- Task brief -
Each record should be given back exactly, with none missing.

- Records supplied -
****
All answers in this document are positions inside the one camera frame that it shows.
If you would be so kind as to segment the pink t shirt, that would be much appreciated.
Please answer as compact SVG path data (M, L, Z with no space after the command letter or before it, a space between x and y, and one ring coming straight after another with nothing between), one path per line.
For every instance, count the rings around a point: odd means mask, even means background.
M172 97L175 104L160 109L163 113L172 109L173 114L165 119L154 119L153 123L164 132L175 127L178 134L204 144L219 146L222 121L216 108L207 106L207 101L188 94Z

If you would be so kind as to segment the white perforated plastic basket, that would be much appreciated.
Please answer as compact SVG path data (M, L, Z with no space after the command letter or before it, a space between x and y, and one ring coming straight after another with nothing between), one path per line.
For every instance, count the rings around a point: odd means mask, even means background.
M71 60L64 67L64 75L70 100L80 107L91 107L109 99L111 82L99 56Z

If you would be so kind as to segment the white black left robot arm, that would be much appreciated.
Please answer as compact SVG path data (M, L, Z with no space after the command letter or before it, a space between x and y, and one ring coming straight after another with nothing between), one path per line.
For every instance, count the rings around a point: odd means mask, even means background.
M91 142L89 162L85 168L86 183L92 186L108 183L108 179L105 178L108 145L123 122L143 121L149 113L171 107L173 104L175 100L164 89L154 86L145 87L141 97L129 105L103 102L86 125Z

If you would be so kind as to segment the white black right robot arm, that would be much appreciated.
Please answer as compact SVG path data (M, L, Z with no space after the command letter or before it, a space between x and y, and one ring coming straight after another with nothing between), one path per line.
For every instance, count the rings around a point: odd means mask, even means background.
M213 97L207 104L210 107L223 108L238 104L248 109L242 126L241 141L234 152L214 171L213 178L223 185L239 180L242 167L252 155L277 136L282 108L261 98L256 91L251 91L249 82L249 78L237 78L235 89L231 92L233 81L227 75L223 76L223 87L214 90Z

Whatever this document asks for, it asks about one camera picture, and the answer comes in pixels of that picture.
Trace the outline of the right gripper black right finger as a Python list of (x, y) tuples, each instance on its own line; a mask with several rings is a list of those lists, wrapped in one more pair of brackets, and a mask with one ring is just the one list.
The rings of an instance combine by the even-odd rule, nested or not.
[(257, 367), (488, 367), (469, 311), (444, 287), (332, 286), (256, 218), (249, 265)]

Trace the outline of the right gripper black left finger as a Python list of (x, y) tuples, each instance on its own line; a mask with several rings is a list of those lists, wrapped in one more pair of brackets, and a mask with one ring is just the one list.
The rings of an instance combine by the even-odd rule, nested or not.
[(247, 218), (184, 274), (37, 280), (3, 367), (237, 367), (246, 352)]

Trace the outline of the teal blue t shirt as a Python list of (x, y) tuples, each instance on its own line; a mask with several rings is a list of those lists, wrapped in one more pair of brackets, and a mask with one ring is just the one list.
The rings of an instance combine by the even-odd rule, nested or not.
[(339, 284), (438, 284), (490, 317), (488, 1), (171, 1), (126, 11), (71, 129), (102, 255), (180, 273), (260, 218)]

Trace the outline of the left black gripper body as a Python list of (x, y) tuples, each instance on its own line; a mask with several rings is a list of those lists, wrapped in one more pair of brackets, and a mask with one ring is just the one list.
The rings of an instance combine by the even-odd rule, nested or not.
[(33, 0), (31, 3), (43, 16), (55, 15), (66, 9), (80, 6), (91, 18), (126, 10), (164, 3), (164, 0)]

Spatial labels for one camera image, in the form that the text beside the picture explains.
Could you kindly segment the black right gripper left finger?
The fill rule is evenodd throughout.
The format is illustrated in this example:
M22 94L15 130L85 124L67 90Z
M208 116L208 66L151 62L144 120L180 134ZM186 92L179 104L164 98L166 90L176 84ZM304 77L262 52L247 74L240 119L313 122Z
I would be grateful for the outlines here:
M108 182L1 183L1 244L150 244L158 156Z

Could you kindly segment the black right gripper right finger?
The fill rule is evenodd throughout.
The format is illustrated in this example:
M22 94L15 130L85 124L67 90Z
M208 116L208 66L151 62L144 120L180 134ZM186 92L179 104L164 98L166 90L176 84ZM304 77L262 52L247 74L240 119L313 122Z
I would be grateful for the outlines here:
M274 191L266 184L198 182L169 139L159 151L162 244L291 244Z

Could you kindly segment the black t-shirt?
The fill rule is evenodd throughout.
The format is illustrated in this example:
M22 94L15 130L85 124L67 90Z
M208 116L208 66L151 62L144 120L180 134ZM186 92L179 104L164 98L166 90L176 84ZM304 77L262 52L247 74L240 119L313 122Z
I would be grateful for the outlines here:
****
- Response to this task -
All answers in this document are positions inside the one camera frame that it shows.
If you would be so kind as to segment the pink t shirt, that would be much appreciated.
Please answer as compact SVG path data (M, L, Z with no space after the command letter or before it, a space between x and y, and one ring coming straight after another with nothing between), one path per line.
For every instance, count the rings around a point: odd means mask, even means background.
M172 97L175 104L160 109L163 113L172 109L173 114L165 119L154 119L153 123L164 132L175 127L178 134L204 144L219 146L222 121L216 108L207 106L207 101L188 94Z

If you would be so kind as to segment the white perforated plastic basket, that would be much appreciated.
Please answer as compact SVG path data (M, L, Z with no space after the command letter or before it, a space between x and y, and one ring coming straight after another with nothing between), one path per line.
For every instance, count the rings around a point: odd means mask, even means background.
M71 60L64 67L64 75L70 100L80 107L91 107L109 99L111 82L99 56Z

If you would be so kind as to segment the white black left robot arm, that would be much appreciated.
Please answer as compact SVG path data (M, L, Z with no space after the command letter or before it, a space between x and y, and one ring coming straight after another with nothing between), one path per line.
For every instance, count the rings around a point: odd means mask, even means background.
M91 142L89 162L85 168L86 183L92 186L108 183L108 179L105 178L108 145L123 122L143 121L149 113L171 107L173 104L175 100L164 89L154 86L145 87L141 97L129 105L103 102L86 125Z

If you would be so kind as to segment the white black right robot arm, that would be much appreciated.
Please answer as compact SVG path data (M, L, Z with no space after the command letter or before it, a space between x and y, and one ring coming straight after another with nothing between), one path per line.
For every instance, count the rings around a point: odd means mask, even means background.
M213 97L207 104L210 107L223 108L238 104L248 109L242 126L241 141L234 152L214 171L213 178L223 185L239 180L242 167L252 155L277 136L282 108L261 98L256 91L251 91L249 82L249 78L237 78L235 89L231 92L233 81L227 75L223 76L223 87L214 90Z

Whatever this document asks for, it asks about one camera picture, and the answer comes in pixels of that picture.
Trace the outline of the right gripper black right finger as a Python list of (x, y) tuples, each instance on its own line; a mask with several rings is a list of those lists, wrapped in one more pair of brackets, and a mask with one ring is just the one list.
The rings of an instance combine by the even-odd rule, nested or not.
[(257, 367), (488, 367), (469, 311), (444, 287), (332, 286), (256, 218), (249, 265)]

Trace the outline of the right gripper black left finger as a Python list of (x, y) tuples, each instance on its own line; a mask with several rings is a list of those lists, wrapped in one more pair of brackets, and a mask with one ring is just the one list.
The rings of an instance combine by the even-odd rule, nested or not.
[(247, 218), (184, 274), (37, 280), (3, 367), (237, 367), (246, 352)]

Trace the outline of the teal blue t shirt as a Python list of (x, y) tuples, each instance on its own line; a mask with several rings is a list of those lists, wrapped in one more pair of brackets, and a mask with one ring is just the one list.
The rings of an instance combine by the even-odd rule, nested or not.
[(339, 284), (438, 284), (490, 317), (488, 1), (171, 1), (126, 11), (71, 129), (102, 255), (180, 273), (260, 218)]

Trace the outline of the left black gripper body as a Python list of (x, y) tuples, each instance on its own line; a mask with several rings is a list of those lists, wrapped in one more pair of brackets, and a mask with one ring is just the one list.
The rings of an instance combine by the even-odd rule, nested or not.
[(33, 0), (31, 3), (43, 16), (55, 15), (66, 9), (80, 6), (91, 18), (126, 10), (164, 3), (164, 0)]

Spatial labels for one camera image, in the form that the text beside the picture explains.
Could you kindly segment the black right gripper left finger?
The fill rule is evenodd throughout.
The format is illustrated in this example:
M22 94L15 130L85 124L67 90Z
M208 116L208 66L151 62L144 120L180 134ZM186 92L179 104L164 98L166 90L176 84ZM304 77L262 52L247 74L240 119L313 122Z
I would be grateful for the outlines here:
M108 182L1 183L1 244L150 244L158 156Z

Could you kindly segment the black right gripper right finger?
The fill rule is evenodd throughout.
The format is illustrated in this example:
M22 94L15 130L85 124L67 90Z
M208 116L208 66L151 62L144 120L180 134ZM186 92L179 104L164 98L166 90L176 84ZM304 77L262 52L247 74L240 119L313 122Z
I would be grateful for the outlines here:
M274 191L266 184L198 182L169 139L159 151L162 244L291 244Z

Could you kindly segment the black t-shirt?
The fill rule is evenodd throughout.
The format is illustrated in this example:
M22 94L15 130L85 124L67 90Z
M208 116L208 66L151 62L144 120L180 134ZM186 92L179 104L164 98L166 90L176 84ZM304 77L262 52L247 74L240 119L313 122Z
I would be grateful for the outlines here:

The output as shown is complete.